それまで、東大合格日本一ともいわれる中高一貫の私立中学に通っていた陽介の生活が一変する苦しい過程は、私が読んでいない「おれのおばさん」シリーズ第一弾に詳しいのかもしれないが、本書「おれたちの青空」で描かれる陽介は、転校先の公立中学で、父が服役中であることをバラされ中傷されても歪むことなく、常に明るく学年一番の成績を維持し続け、自力で高校進学と生活費を賄う為、成績上位者に特待生度がある仙台の高校へと進学を決めるのだ。

スポーツ万能の卓也に成績優秀な陽介は、児童養護施設で暮らす事情に臆することなく、常に明るく前向きだ。
このような二人を、かつては中傷した同級生すら、「一流の人間」だと認め、こう云う。
(『 』「おれたちの青空」より引用)
『一流の人間っていうのは、どんな不幸でも糧に変えて、さらに成長していく。だけど二流三流の人間は、不幸から逃げようとして、しかも逃げ方が中途半端だから、結局は不幸につかまっちゃう。もちろん不幸を糧に変えるなんて思いもよらない。自分の覚悟のなさは棚にあげて、世を恨み、不運を嘆き、他人のせいにするだけ。つまりは進歩がないってこと。それどころか現状維持もできなくて、年々気力も品背も失って、加速度的にだらしなくなっていく』
『一流の人間ってやつは、目指してなれるもんじゃないんですよ』
『一流の奴には、彼にふさわしい難題が次から次と降りかかって、脇目もふらずに立ち向かっているうちに鍛えられて、人間性にも磨きがかかっていく。一流でない奴は、一流になるためのコツとか心構えを見に着ければ自分も一流になれると思っちゃうわけだけど、その時点でもうダメだってことですよ』
『とにかく、君たちは一流だよ」 と。

しかし、同級生のこの言葉を聞きながら、卓也は「それは違う」と感じている。
「不幸に見舞われても、それを乗り越えて強くなる奴が一流だと云う人もいるが、そうじゃない」
『強くならなくても生きていけるなら、それがいいに決まっている。
 だから、どういう奴が一流なのかといえば、
 強くなってしまったことのいたたまれなさを、心底わかっている奴が一流という事だ』と卓也は思う。

明るくムードメーカーな卓也にも屈託があるように、常に前向きな陽介にも、それと気づかぬほどの諦めという名の屈託がある。
『ここ(魴鮄舎)ではないどこかに理想的な世界があるわけではなく、人生にはこれを達成したらokという基準もない、そうではなくて、今ここで一緒に暮らしている仲間のなかでどう振る舞うかが全てなのだ』 と。

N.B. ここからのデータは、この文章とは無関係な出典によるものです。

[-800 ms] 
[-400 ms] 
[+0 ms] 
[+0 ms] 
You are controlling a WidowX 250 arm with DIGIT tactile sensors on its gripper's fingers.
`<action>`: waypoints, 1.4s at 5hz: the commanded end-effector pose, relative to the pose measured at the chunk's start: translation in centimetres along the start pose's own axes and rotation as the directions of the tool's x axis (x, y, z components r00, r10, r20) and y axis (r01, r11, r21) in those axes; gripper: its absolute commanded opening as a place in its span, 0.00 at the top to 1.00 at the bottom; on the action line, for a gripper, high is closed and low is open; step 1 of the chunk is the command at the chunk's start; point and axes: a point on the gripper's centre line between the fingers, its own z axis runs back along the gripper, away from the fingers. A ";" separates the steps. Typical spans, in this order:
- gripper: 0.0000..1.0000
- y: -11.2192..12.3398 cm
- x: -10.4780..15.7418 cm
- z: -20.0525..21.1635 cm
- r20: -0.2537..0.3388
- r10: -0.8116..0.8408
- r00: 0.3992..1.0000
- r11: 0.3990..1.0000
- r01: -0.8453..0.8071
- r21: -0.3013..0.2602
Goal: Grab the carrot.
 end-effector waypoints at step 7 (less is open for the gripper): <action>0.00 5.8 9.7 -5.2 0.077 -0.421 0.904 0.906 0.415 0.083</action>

他人からは「一流」だと思われながらも、心の深いところに屈託を抱える二人には、二人にだけ共有できる想いがあったのだろう。
いよいよ一人は青森へ、一人は仙台へと旅立つ時に、どこまでも広がる青い空を見上げて、こう思うのだ。
『俺たちは同じ空の下で生きていく。心の底からそう思えるから、札幌を離れることがあまり怖くないのだろう』

敬宮様だけでなく、卓也と陽介も、15の心は、空を仰いで希望を見出している。

命を脅かすようなバッシングのなか、空を見上げて平和と幸せに思いを巡らせておられる少女は、お立場を越えて「一流」だ。
大の大人でも堪えがたいような状況を乗り越えられただけでなく、敬宮様が『強くなってしまったことの居たたまれなさを心底分かって』おられると拝察するのは、自分をバッシングするマスコミの問いかけに、お応えになる表情があまりにも柔和だからだ。

弱冠15歳にして、『どんな不幸でも糧に変えて、さらに成長して』いかれる「一流」のお姫様の空が、青く澄みつづけることを、心から祈っている。

すべての15の春が、希望あるものであることを祈っている。

追記
とかく公務の数を云々される雅子妃殿下が、何年も私的に続けておられるご活動に、児童養護施設との交流があるという。
ご病気になられる前に、涙を浮かべながら施設から出てこられた御姿が撮られたのを最後に、その後の ご活動や交流はすべて私的なものとなったというが、今でも交流は続き、施設の生徒さん方に慕われておられるという。
公務の、活動の質について考えさせられるエピソードだと考えている。